Go through the entries, filter for the word "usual", and copy every line that has it.

:: PROVIDED DATA ::

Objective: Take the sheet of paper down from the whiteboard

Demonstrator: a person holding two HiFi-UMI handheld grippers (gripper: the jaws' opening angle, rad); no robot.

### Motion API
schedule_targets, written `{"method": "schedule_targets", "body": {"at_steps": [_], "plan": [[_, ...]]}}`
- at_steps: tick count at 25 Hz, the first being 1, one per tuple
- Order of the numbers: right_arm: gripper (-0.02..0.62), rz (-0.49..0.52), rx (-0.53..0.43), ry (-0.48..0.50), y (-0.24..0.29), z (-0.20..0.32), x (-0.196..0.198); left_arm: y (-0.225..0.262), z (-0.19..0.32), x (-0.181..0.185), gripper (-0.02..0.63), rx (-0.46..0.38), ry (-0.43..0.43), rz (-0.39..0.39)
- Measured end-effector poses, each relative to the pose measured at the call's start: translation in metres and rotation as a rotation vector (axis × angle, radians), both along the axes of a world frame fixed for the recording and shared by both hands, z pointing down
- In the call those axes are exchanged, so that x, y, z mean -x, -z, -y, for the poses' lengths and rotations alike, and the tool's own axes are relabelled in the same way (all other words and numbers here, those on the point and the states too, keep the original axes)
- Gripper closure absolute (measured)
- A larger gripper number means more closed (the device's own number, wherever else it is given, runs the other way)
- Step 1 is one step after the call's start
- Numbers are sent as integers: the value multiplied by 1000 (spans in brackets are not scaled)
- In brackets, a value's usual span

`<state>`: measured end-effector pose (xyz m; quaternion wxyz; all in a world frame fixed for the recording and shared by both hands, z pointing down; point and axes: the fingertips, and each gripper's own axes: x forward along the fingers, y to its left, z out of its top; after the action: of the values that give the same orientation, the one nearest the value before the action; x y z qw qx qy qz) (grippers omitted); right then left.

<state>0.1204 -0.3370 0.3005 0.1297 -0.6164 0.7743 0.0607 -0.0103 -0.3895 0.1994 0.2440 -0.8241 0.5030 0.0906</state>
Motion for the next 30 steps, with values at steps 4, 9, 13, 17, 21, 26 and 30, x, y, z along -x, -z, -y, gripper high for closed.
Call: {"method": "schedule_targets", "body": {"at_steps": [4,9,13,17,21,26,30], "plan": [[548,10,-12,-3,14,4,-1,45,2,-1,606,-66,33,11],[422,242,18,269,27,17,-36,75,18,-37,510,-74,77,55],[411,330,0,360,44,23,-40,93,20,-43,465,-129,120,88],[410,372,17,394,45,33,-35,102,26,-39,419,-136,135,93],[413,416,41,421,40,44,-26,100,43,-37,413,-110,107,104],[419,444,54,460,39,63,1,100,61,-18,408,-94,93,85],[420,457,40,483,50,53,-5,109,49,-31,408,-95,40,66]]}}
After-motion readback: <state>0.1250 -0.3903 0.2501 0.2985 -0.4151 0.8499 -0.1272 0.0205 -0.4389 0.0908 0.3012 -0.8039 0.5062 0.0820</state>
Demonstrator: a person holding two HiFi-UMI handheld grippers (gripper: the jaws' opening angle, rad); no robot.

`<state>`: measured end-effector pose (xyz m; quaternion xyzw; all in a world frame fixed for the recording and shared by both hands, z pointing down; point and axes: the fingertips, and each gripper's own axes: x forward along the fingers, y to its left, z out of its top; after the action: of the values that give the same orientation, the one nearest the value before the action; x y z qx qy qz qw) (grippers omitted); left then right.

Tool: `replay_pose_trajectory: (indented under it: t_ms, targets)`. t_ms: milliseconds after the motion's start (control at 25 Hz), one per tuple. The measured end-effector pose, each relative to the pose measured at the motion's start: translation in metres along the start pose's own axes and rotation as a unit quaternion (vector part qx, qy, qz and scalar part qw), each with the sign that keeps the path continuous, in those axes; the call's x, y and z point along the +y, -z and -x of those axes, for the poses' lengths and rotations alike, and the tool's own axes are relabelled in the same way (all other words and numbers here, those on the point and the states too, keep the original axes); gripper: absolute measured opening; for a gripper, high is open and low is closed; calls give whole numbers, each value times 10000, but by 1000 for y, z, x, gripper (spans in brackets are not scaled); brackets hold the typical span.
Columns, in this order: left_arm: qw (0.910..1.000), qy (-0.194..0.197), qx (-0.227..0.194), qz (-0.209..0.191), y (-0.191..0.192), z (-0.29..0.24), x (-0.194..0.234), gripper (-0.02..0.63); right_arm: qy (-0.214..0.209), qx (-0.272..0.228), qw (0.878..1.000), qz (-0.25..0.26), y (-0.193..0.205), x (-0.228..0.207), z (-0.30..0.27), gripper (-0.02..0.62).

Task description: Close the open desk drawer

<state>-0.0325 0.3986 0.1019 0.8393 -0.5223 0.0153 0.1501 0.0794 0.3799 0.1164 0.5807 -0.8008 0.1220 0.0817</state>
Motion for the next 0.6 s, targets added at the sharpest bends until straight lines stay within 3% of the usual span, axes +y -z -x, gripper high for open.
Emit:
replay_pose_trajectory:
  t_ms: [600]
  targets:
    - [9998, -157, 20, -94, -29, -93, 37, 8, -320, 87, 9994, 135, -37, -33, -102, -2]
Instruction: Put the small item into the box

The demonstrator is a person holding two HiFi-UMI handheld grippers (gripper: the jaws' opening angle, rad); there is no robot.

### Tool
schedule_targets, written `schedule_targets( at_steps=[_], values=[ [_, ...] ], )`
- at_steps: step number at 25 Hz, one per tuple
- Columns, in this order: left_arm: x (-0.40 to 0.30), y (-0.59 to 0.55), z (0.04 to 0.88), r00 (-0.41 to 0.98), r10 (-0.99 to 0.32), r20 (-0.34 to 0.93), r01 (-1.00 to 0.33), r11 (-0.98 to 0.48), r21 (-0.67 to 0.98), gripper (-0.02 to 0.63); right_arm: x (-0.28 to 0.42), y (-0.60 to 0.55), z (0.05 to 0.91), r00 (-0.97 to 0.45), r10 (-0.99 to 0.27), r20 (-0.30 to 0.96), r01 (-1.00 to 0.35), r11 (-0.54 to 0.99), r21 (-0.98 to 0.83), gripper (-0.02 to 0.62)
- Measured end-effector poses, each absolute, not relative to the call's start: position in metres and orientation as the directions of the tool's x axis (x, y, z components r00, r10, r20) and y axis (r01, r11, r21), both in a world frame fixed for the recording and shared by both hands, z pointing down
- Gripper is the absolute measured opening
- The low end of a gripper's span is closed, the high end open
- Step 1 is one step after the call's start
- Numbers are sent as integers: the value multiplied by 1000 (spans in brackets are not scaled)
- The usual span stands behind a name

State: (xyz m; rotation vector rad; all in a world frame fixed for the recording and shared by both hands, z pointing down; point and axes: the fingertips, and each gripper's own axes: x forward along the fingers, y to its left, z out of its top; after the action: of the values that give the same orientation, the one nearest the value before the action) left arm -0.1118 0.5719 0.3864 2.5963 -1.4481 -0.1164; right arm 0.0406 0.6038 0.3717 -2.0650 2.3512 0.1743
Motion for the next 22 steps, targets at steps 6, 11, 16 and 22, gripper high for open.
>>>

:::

-- OUTPUT OF THE TASK --
- In brackets, a value's usual span
Motion for the next 0.6 s, targets added at the sharpest bends until straight lines stay within 3% of the usual span, axes +y -z -x, gripper high for open.
- The usual span stands behind a name

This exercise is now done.